> [Work to complete]
Write the entries below out again in full. Match every character.

Data entries
┄┄┄┄┄┄┄┄┄┄
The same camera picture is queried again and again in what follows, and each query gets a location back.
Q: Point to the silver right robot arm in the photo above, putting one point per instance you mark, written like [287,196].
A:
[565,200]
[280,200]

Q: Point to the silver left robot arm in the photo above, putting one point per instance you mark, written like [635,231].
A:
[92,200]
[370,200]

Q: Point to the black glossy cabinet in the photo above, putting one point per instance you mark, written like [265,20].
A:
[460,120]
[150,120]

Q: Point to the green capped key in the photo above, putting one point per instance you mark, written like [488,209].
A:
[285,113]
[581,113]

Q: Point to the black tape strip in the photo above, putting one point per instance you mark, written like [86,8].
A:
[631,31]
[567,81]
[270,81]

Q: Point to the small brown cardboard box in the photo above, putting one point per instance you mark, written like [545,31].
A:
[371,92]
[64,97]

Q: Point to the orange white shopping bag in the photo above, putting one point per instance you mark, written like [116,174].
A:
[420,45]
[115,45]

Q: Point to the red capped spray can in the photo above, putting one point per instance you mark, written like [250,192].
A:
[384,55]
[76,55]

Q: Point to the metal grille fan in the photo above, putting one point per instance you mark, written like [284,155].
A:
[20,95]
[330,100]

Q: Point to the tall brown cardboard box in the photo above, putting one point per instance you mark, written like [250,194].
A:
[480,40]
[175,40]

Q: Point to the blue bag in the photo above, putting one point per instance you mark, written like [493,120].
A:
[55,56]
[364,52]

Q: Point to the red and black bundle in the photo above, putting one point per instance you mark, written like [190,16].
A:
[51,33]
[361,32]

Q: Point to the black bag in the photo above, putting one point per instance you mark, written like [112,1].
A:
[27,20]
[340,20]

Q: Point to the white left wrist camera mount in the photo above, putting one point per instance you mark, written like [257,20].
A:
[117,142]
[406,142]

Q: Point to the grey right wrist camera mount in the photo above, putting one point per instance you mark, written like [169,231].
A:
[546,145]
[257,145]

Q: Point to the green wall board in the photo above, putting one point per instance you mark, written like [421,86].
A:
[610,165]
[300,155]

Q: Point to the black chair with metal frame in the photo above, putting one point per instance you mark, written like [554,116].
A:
┄┄┄┄┄┄┄┄┄┄
> [Exercise result]
The same camera picture is queried again and again in what follows, and each query gets a location back.
Q: Point to the silver right robot arm in the photo above, putting one point per instance you mark, written like [287,196].
A:
[565,200]
[280,200]

Q: Point to the silver left robot arm in the photo above, putting one point per instance you mark, written like [635,231].
A:
[92,200]
[370,200]

Q: Point to the black glossy cabinet in the photo above, putting one point per instance you mark, written like [265,20].
A:
[460,120]
[150,120]

Q: Point to the green capped key in the photo above, putting one point per instance you mark, written like [488,209].
A:
[285,113]
[581,113]

Q: Point to the black tape strip in the photo above, putting one point per instance you mark, written like [86,8].
A:
[631,31]
[567,81]
[270,81]

Q: Point to the small brown cardboard box in the photo above, putting one point per instance you mark, written like [545,31].
A:
[371,92]
[64,97]

Q: Point to the orange white shopping bag in the photo above, putting one point per instance you mark, written like [116,174].
A:
[420,45]
[115,45]

Q: Point to the red capped spray can in the photo above, putting one point per instance you mark, written like [250,192].
A:
[384,55]
[76,55]

Q: Point to the metal grille fan in the photo above, putting one point per instance you mark, written like [284,155].
A:
[20,95]
[330,100]

Q: Point to the tall brown cardboard box in the photo above, putting one point per instance you mark, written like [250,194].
A:
[480,40]
[175,40]

Q: Point to the blue bag in the photo above, putting one point per instance you mark, written like [493,120].
A:
[55,56]
[364,52]

Q: Point to the red and black bundle in the photo above, putting one point per instance you mark, written like [190,16].
A:
[51,33]
[361,32]

Q: Point to the black bag in the photo above, putting one point per instance you mark, written like [112,1].
A:
[27,20]
[340,20]

Q: Point to the white left wrist camera mount in the photo above, putting one point per instance you mark, written like [257,20].
A:
[117,142]
[406,142]

Q: Point to the grey right wrist camera mount in the photo above, putting one point per instance you mark, written like [169,231].
A:
[546,145]
[257,145]

Q: Point to the green wall board in the photo above, putting one point per instance you mark, written like [421,86].
A:
[610,165]
[300,155]

Q: Point to the black chair with metal frame in the photo above, putting one point per instance you mark, written like [554,116].
A:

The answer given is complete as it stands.